- WHAT YOU ARE ASKED TO DO: Without the pictures, print the lines running from the beginning of the material to the line containing "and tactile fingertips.", both ends included.

^^^^^^^^^^^^^^^^

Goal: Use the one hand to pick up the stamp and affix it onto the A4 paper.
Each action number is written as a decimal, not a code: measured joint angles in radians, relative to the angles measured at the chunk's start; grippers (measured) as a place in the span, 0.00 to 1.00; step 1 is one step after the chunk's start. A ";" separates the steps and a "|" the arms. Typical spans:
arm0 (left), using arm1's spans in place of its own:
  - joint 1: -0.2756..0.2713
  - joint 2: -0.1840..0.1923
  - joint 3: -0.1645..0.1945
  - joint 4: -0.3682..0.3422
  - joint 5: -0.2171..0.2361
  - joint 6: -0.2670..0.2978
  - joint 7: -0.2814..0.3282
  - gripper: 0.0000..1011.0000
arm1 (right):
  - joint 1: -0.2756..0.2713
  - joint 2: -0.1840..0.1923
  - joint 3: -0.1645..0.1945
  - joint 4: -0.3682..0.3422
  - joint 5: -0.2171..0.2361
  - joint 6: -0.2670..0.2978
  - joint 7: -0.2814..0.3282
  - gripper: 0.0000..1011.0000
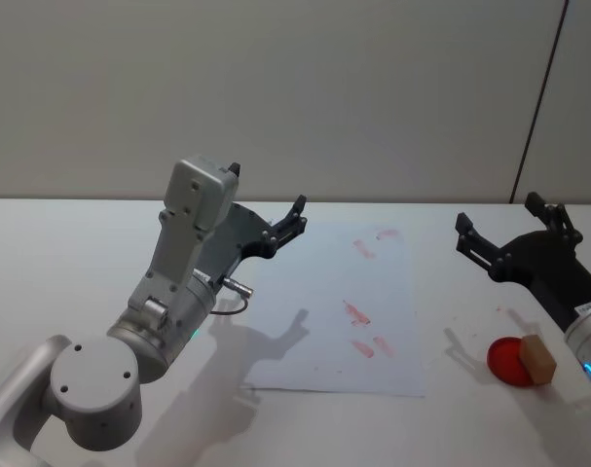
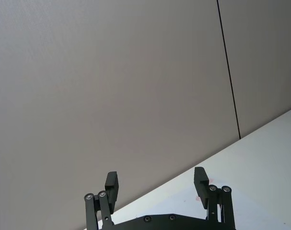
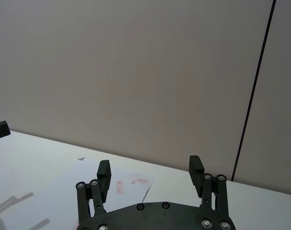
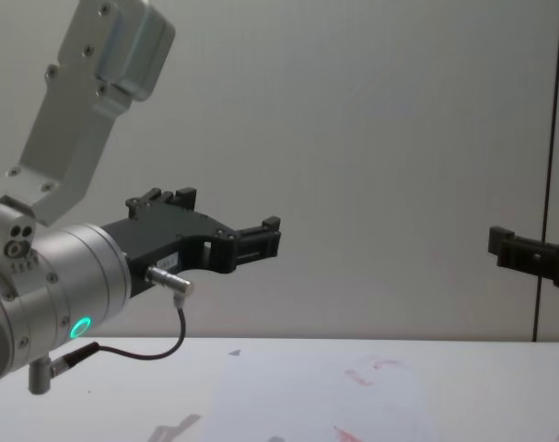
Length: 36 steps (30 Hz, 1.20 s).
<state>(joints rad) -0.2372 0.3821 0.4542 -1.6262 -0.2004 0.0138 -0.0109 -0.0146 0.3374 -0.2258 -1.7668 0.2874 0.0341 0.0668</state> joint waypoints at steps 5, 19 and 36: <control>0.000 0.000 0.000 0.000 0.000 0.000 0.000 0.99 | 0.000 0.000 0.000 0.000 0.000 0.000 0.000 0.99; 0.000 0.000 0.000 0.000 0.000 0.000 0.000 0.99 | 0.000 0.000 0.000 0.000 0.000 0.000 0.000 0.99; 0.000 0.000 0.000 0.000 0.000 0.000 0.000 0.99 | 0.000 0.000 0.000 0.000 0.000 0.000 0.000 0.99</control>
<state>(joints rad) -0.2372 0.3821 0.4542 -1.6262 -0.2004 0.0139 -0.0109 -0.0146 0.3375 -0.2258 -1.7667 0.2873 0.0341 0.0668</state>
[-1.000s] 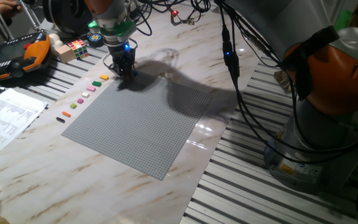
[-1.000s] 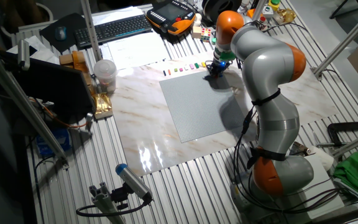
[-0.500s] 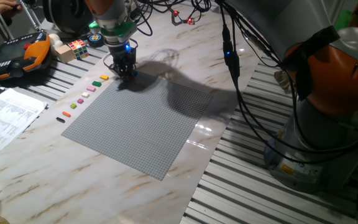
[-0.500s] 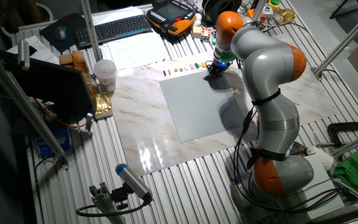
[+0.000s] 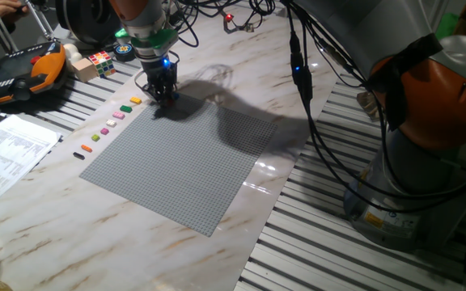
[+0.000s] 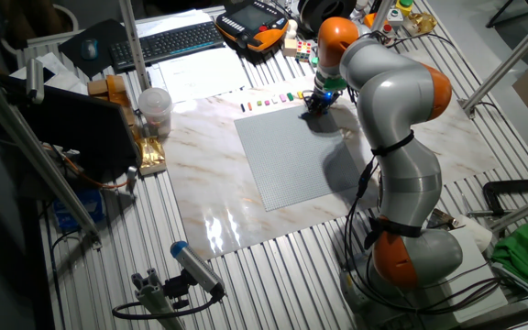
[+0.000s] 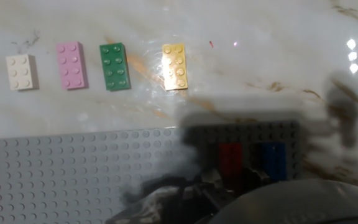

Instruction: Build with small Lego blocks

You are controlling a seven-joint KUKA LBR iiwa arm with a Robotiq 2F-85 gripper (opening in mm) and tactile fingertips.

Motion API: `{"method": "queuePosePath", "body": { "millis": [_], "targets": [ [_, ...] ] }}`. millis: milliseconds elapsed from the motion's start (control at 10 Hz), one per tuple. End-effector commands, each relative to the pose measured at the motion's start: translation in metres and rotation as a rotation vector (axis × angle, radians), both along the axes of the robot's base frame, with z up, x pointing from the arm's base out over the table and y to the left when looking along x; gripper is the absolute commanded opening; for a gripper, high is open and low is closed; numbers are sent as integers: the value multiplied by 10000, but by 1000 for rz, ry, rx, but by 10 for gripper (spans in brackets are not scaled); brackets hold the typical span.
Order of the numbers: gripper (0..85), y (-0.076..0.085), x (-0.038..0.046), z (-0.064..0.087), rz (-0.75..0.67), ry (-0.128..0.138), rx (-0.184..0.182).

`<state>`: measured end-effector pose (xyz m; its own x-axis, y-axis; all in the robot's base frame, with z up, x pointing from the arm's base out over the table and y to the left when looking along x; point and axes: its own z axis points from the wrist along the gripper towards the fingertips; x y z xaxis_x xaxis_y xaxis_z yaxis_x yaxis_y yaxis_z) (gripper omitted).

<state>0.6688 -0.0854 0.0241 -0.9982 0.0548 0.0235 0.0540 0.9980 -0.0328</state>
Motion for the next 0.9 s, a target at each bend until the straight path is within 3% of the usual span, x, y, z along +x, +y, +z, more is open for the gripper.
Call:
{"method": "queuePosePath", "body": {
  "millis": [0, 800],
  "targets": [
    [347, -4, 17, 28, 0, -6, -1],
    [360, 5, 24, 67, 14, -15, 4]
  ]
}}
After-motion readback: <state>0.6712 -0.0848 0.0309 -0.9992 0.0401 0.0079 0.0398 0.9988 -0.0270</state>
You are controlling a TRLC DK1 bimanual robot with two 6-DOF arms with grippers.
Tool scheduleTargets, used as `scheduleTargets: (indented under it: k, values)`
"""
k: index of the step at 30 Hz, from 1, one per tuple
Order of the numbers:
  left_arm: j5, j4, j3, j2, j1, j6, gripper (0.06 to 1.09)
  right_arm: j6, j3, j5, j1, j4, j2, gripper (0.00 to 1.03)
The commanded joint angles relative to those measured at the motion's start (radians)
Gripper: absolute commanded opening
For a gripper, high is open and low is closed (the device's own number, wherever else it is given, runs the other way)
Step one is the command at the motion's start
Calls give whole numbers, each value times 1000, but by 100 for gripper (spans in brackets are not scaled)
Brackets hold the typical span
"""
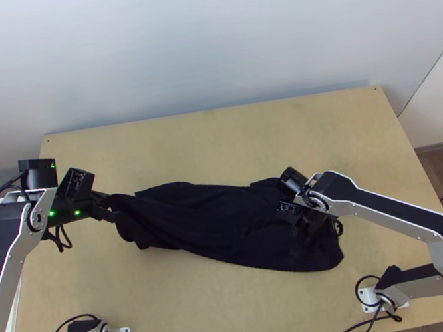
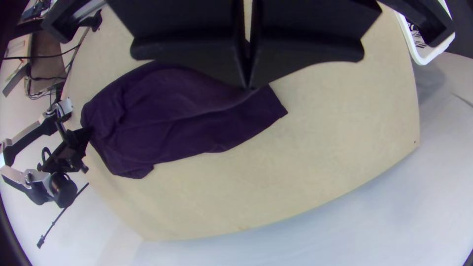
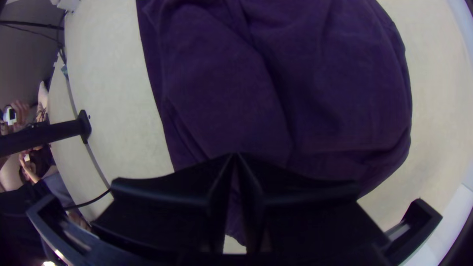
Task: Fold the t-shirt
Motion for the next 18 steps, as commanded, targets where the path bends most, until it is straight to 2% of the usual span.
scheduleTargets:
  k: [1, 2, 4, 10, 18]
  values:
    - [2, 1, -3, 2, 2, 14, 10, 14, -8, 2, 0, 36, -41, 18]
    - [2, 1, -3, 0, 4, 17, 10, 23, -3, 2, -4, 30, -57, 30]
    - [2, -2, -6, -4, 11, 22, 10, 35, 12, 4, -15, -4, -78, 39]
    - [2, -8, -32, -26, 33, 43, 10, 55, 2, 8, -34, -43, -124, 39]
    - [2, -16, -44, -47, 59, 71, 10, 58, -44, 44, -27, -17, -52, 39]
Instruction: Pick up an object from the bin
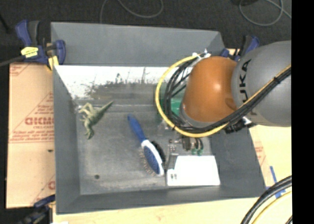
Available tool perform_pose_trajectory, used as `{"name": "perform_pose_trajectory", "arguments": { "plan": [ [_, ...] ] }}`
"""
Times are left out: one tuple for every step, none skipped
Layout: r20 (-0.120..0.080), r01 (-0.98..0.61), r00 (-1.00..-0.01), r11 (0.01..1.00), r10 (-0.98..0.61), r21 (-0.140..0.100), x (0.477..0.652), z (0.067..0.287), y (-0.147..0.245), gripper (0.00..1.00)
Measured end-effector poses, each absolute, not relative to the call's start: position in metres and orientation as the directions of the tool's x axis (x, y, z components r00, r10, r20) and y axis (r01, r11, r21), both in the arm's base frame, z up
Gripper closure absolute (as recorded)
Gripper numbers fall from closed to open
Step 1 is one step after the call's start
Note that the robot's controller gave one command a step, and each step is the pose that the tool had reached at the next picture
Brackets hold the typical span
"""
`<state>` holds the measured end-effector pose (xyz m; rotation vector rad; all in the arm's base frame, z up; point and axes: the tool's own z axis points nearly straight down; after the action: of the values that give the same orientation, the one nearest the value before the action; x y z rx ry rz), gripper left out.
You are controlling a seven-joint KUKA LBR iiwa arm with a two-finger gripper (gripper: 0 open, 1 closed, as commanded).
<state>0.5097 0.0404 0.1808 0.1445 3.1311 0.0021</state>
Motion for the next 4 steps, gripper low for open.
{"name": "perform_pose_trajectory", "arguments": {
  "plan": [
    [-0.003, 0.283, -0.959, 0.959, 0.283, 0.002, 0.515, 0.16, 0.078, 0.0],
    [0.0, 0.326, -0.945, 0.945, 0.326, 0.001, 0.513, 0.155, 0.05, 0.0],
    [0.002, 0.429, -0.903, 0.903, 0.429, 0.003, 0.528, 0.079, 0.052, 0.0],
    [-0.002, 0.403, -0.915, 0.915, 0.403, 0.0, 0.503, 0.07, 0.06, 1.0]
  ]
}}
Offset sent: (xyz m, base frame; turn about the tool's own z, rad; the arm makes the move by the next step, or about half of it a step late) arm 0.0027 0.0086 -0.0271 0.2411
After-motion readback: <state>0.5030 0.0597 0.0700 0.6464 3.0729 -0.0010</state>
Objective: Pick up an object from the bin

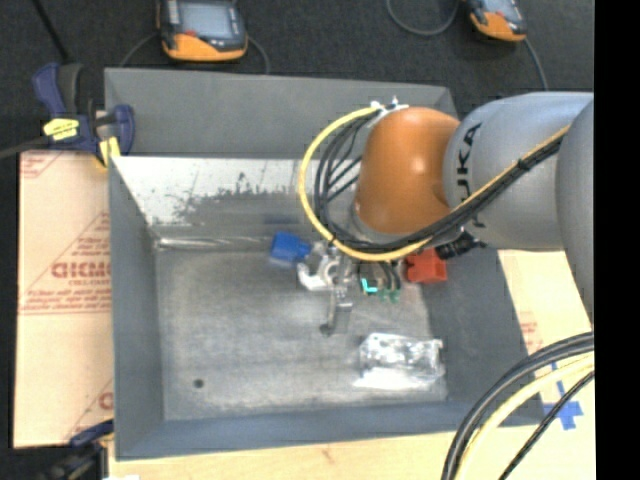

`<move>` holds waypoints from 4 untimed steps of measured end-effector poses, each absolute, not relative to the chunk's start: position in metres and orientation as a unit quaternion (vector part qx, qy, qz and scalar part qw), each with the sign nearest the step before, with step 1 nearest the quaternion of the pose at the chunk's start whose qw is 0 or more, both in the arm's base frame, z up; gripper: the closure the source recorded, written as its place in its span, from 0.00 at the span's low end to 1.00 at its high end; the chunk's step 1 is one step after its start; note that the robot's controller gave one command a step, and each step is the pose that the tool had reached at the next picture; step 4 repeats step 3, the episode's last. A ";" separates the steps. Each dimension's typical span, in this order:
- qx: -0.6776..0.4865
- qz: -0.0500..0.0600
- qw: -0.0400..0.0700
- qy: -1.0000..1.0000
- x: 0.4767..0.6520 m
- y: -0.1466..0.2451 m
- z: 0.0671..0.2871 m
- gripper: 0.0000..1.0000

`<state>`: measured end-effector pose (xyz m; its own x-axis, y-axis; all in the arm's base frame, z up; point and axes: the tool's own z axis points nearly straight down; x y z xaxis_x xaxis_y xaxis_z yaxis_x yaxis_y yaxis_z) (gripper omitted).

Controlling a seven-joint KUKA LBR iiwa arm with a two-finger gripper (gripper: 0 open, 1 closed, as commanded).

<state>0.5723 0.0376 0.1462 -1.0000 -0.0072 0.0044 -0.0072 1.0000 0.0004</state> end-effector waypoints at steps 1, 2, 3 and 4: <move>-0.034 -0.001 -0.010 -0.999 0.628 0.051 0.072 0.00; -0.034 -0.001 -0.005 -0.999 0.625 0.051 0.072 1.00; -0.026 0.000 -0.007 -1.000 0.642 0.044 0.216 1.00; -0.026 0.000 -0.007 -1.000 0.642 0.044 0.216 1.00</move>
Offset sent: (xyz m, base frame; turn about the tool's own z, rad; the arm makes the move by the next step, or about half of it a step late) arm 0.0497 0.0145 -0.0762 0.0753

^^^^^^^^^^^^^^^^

- TASK OUTPUT:
Goal: Use the one hand to pick up the stamp and affix it onto the A4 paper.
Each action number is written as a decimal, not a code: measured joint angles in radians, relative to the angles measured at the chunk's start; grippers (measured) as a place in the span, 0.00 to 1.00; step 1 is one step after the chunk's start. A ";" separates the steps and a "|" the arms. Typical spans:
arm0 (left), using arm1's spans in place of its own:
  - joint 1: -0.2756..0.2713
  - joint 2: -0.1840..0.1923
  - joint 3: -0.1645..0.1945
  - joint 4: -0.3682..0.3422
  - joint 5: -0.2171..0.2361
  - joint 6: -0.2670..0.2978
  - joint 7: -0.2814..0.3282
  - gripper: 0.0000..1011.0000
arm1 (right):
  - joint 1: -0.2756..0.2713
  - joint 2: -0.1840..0.1923
  - joint 3: -0.1645..0.1945
  - joint 4: -0.3682..0.3422
  - joint 5: -0.2171..0.2361
  - joint 6: -0.2670..0.2978
  - joint 7: -0.2814..0.3282
  - gripper: 0.0000..1011.0000
Length: 36 steps (30 Hz, 1.20 s).
<state>(joints rad) -0.2372 0.3821 0.4542 -1.6262 -0.2004 0.0138 -0.0109 -0.0146 0.3374 -0.2258 -1.7668 0.2874 0.0341 0.0668</state> joint waypoints at steps 5, 19 and 36: <control>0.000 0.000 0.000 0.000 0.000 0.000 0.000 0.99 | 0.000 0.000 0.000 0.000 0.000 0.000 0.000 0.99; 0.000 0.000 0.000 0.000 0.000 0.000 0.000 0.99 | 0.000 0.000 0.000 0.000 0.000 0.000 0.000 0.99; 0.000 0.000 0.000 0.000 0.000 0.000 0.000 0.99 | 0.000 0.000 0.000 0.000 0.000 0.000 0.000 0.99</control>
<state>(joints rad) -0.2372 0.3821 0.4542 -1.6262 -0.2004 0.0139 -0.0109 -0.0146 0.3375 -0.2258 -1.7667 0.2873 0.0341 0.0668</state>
[-1.000s] 
[-1.000s] 
[-0.500s] 
[-0.500s] 
[+0.000s] 
[+0.000s] 
[+0.000s] 

Instruction: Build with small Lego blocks

You are controlling a seven-joint KUKA LBR iiwa arm with a Robotiq 2F-85 gripper (opening in mm) and tactile fingertips.

An answer has been given, and the exercise is complete.